4

Locate the Bait

What we gain when conversations lose

We’ll begin this chapter with another story from Jason:

When I came to MIT in 2005 to pursue a PhD, I joined a group of graduate student advocates. We put together a little manifesto about “what MIT should do” on sustainability, collected dozens of signatures from faculty, and handed them off to the administration. We asked for a meeting with the president of MIT so we could present our demands in person. We felt pretty cool.

When we heard back from the president’s office, however, we were told that they didn’t know what to do with our proposal: we had no clear “asks,” and they didn’t know how to interpret what we were requesting.

To be honest, we didn’t know either, but it was easier to stew in frustration and demonize the administration.

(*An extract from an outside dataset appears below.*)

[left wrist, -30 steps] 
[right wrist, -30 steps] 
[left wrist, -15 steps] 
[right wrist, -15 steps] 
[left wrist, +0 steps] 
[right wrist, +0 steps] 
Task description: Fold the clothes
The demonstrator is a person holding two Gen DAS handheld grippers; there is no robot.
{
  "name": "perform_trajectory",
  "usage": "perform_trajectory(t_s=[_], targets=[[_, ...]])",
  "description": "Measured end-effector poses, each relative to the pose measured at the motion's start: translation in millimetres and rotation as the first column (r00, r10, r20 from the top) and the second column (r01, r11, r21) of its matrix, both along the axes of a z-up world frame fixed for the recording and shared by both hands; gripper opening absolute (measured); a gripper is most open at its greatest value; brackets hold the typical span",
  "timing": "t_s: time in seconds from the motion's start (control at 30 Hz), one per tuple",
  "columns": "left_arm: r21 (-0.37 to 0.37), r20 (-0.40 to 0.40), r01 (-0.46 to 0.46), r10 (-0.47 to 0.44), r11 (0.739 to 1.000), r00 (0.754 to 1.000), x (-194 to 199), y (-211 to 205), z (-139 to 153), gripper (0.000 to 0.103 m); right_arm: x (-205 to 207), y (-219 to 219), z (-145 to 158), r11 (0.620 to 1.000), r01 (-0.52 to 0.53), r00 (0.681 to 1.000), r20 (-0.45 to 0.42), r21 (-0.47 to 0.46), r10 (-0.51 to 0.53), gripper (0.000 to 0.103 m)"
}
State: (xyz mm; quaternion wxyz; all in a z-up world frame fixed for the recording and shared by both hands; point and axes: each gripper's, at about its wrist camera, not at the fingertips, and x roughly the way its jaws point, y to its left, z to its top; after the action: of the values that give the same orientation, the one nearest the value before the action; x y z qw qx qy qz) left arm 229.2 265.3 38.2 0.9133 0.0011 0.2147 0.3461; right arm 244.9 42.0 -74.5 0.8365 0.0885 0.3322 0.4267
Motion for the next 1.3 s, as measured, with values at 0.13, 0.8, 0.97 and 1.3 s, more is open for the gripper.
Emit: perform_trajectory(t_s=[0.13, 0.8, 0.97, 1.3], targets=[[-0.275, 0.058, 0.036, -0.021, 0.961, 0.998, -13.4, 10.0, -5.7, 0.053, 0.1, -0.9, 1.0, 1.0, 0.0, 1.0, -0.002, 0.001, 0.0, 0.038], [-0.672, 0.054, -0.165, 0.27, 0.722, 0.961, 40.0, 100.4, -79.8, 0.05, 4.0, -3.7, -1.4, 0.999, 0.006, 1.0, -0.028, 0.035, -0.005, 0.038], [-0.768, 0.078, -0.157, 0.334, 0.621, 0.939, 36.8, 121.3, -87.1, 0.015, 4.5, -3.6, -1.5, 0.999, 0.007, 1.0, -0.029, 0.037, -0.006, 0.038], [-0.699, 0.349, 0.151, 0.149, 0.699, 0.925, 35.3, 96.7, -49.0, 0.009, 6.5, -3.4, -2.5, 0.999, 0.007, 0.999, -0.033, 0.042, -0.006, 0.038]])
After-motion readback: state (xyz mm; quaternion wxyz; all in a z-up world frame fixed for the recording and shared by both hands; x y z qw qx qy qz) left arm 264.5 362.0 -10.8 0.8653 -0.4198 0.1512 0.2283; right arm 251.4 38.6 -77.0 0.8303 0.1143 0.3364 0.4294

We decided that “they” didn’t get it, weren’t taking us seriously, and didn’t really want to do what “they” should do.

After the failed petition, our next approach was to push for an event with more focus: one in which we could force the administration to publicly commit to “walking the talk” and making the campus more energy efficient.

As we started planning the event, however, we ran into what felt like more roadblocks. At one point, I was in a conference room with fellow student advocates and university administrators. The conversation felt contentious—us pushing, them pushing back. They weren’t willing to commit. I felt stuck.

What keeps conversations stuck? One way to describe this situation is that Jason and his friends encountered a roadblock—a barrier that someone else erected in their path, an obstacle to be broken down or overcome by force of will and political power. We ask ourselves questions like, How do we overcome resistance when people are blocking our efforts? Saul Alinsky’s Rules for Radicals is a classic in this vein, assuming a powerful opponent and an insurgent group.1

We can, however, use a different metaphor, one that focuses on our own role in getting ourselves stuck. We have found it useful to think of stuck conversations as involving a pitfall, or a hidden trap. We stumble into it when we are on our journey to create a better world, with our particular background conversation and way of being. At the center of this metaphor is the bait in the trap, something so delicious that we grasp on tight. We enjoy the bait but bear the cost of being stuck.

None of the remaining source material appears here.